Since the opinion of the Article 29 WP is not binding, the EU Commission could proceed further with the approval of the EU-U.S. Privacy Shield. However, it will consult a Committee of representatives of the EU Member States before issuing its final decision. Until a final decision is reached, the mechanisms to carry out international data transfers are limited to Binding Corporate Rules and Standard Contractual Clauses.
12. April 2016
After the details of the draft of the new adequacy decision to carry out international data transfers between the EU and the U.S. have been released (“EU-U.S. Privacy Shield”), the Article 29 WP is expected to express its opinion on the proposed text within this week.

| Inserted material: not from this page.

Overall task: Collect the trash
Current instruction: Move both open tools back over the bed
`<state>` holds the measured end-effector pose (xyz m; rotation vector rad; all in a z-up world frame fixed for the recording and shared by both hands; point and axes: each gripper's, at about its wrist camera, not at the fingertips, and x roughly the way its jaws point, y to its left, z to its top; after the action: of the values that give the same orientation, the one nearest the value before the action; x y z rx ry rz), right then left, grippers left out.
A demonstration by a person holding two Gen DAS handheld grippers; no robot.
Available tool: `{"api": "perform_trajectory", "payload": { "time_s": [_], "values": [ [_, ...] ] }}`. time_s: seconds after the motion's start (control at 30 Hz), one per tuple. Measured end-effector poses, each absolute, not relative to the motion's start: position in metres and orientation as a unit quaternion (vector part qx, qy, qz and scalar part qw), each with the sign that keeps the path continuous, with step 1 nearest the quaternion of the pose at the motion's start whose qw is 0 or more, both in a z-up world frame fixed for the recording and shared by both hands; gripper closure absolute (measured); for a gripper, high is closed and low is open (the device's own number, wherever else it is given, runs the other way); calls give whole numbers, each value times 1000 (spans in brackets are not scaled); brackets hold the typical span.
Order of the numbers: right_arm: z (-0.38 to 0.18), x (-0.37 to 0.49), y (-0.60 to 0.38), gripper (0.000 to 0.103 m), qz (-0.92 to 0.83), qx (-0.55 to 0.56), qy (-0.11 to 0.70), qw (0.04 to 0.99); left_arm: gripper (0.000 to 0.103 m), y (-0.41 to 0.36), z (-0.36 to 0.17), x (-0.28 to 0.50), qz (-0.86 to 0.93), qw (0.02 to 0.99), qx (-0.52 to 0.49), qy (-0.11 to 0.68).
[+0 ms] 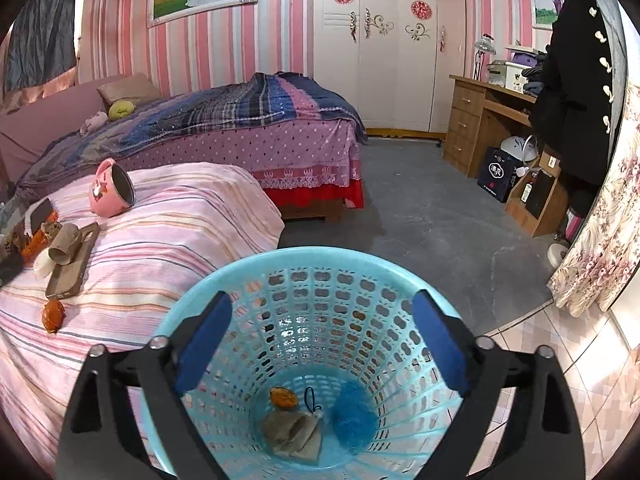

On the 6th and 7th April the German DPAs meet to discuss current privacy topics, among others about the EU-U.S. Privacy Shield. A link to the resolution related to this topic was uploaded in the webpages of each federal DPA. The link to the resolution was deleted afterwards. However, a permanent link to the resolution (in German) can be found under https://www.delegedata.de/wp-content/uploads/2016/04/Beschluss_Mandat_Privacy_Shield.pdf.
The resolution of the German DPAs seems to refer to the current draft of the Article 29WP on the EU-U.S. Privacy Shield:
“Therefore, the WP29 is not yet in a position to confirm that the current draft adequacy decision does, indeed, ensure a level of protection that is essentially equivalent to that in the EU.”
This paragraph suggests that the European DPAs may not release a positive opinion on the EU-U.S. Privacy Shield.
Although the opinion of the Article 29 WP is not binding for the EU Commission, the Article 29 WP may initiate legal actions through the local DPAs against the adequacy decision if it is approved, as stated in paragraph 4 of the above mentioned resolution.